|Publication number||US20030063677 A1|
|Application number||US 09/968,641|
|Publication date||Apr 3, 2003|
|Filing date||Sep 28, 2001|
|Priority date||Sep 28, 2001|
|Publication number||09968641, 968641, US 2003/0063677 A1, US 2003/063677 A1, US 20030063677 A1, US 20030063677A1, US 2003063677 A1, US 2003063677A1, US-A1-20030063677, US-A1-2003063677, US2003/0063677A1, US2003/063677A1, US20030063677 A1, US20030063677A1, US2003063677 A1, US2003063677A1|
|Inventors||Jason Mix, Michael Leddige, Howard Heck|
|Original Assignee||Intel Corporation|
|Export Citation||BiBTeX, EndNote, RefMan|
|Patent Citations (5), Referenced by (22), Classifications (10), Legal Events (1)|
|External Links: USPTO, USPTO Assignment, Espacenet|
 The present invention pertains to digital communications. More particularly, the present invention relates to a method and apparatus for multi-level coding for communication of data for transfer via a computer bus.
 As microprocessors become faster, the need for faster computer bus transfers increases. However, a problem faced by computer bus designers is that the physical interconnect is bandwidth limited. That is, as the frequency of data across a bus increases, the percentage of energy received versus energy transmitted may decrease causing distortion in a digital waveform being sent across the bus.
 The present invention is illustrated by way of example and not limitation in the figures of the accompanying drawings, in which like references indicate similar elements and in which:
FIG. 1 illustrates a network environment;
FIG. 2 is a block diagram of a computer system;
FIG. 3 illustrates in block diagram form one embodiment of a duo-binary system;
FIG. 4 illustrates one method of duo-binary encoding;
FIG. 5 illustrates one method of duo-binary decoding;
FIG. 6 illustrates one embodiment of n-level encoding; and
FIG. 7 illustrates one embodiment of n-level decoding.
 A method and apparatus for the multi-level coding for communication for computer bus data transfers are described.
 For purposes of discussing the invention, it is to be understood that various terms are used by those knowledgeable in the art to describe techniques and approaches.
 In the following description, for purposes of explanation, numerous specific details are set forth in order to provide a thorough understanding of the present invention. It will be evident, however, to one skilled in the art that the present invention may be practiced without these specific details. In some instances, well-known structures and devices are shown in block diagram form, rather than in detail, in order to avoid obscuring the present invention. These embodiments are described in sufficient detail to enable those skilled in the art to practice the invention, and it is to be understood that other embodiments may be utilized and that logical, mechanical, electrical, and other changes may be made without departing from the scope of the present invention.
 Some portions of the detailed descriptions that follow may be presented in terms of algorithms and symbolic representations of operations on data bits within a computer memory. These algorithmic descriptions and representations are the means used by those skilled in the data processing arts to most effectively convey the substance of their work to others skilled in the art. An algorithm is here, and generally, conceived to be a self-consistent sequence of acts leading to a desired result. The acts are those requiring physical manipulations of physical quantities. Usually, though not necessarily, these quantities take the form of electrical or magnetic signals capable of being stored, transferred, combined, compared, delayed, and otherwise manipulated. It has proven convenient at times, principally for reasons of common usage, to refer to these signals as bits, values, elements, symbols, characters, terms, numbers, or the like.

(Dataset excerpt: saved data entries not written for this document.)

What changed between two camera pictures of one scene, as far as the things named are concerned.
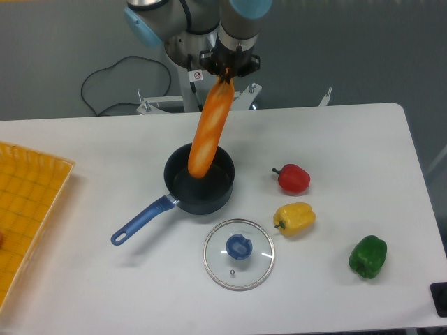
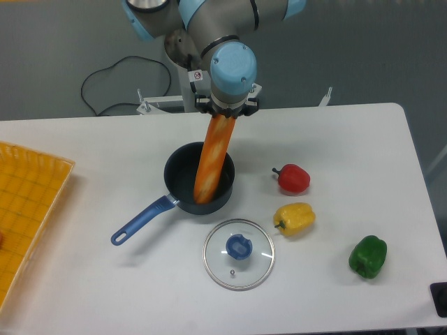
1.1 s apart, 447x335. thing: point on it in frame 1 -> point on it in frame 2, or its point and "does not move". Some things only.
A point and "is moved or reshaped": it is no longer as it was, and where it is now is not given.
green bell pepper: [368, 256] does not move
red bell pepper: [292, 179] does not move
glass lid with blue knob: [239, 254] does not move
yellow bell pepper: [294, 219] does not move
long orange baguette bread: [211, 125] is moved or reshaped
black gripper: [221, 61] -> [204, 104]

 It should be borne in mind, however, that all of these and similar terms are to be associated with the appropriate physical quantities and are merely convenient labels applied to these quantities. Unless specifically stated otherwise as apparent from the following discussion, it is appreciated that throughout the description, discussions utilizing terms such as “processing” or “computing” or “calculating” or “determining” or “displaying” or the like, refer to the action and processes of a computer system, or similar electronic computing device, that manipulates and transforms data represented as physical (electronic) quantities within the computer system's registers and memories into other data similarly represented as physical quantities within the computer system memories or registers or other such information storage, transmission, or display devices.
 The present invention can be implemented by an apparatus for performing the operations herein. This apparatus may be specially constructed for the required purposes, or it may comprise a general-purpose computer, selectively activated or reconfigured by a computer program stored in the computer. Such a computer program may be stored in a computer readable storage medium, such as, but not limited to, any type of disk including floppy disks, optical disks, compact disk- read only memories (CD-ROMs), and magnetic-optical disks, read-only memories (ROMs), random access memories (RAMs), electrically programmable read-only memories (EPROM)s, electrically erasable programmable read-only memories (EEPROMs), magnetic or optical cards, or any type of media suitable for storing electronic instructions, and each coupled to a computer system bus.
 The algorithms and displays presented herein are not inherently related to any particular computer or other apparatus. Various general purpose systems may be used with programs in accordance with the teachings herein, or it may prove convenient to construct more specialized apparatus to perform the required method. For example, any of the methods according to the present invention can be implemented in hard-wired circuitry, by programming a general-purpose processor, or by any combination of hardware and software. One of skill in the art will immediately appreciate that the invention can be practiced with computer system configurations other than those described below, including hand-held devices, multiprocessor systems, microprocessor-based or programmable consumer electronics, digital signal processing (DSP) devices, network PCs, minicomputers, mainframe computers, and the like. Additionally, the invention may be practiced in dedicated devices that may or may not be computer based, such as, bus switches, routers, networking devices, etc. The invention can also be practiced in distributed computing environments where tasks are performed by remote processing devices that are linked through a communications network and/or channel. Such a communications channel may include, but is not limited to, a communications network, LANs, high speed busses, on-chip paths, etc. Thus, the invention may be practiced, for example on a computer chip where communications may be from one logic block to another. The required structure for a variety of these systems will appear from the description below.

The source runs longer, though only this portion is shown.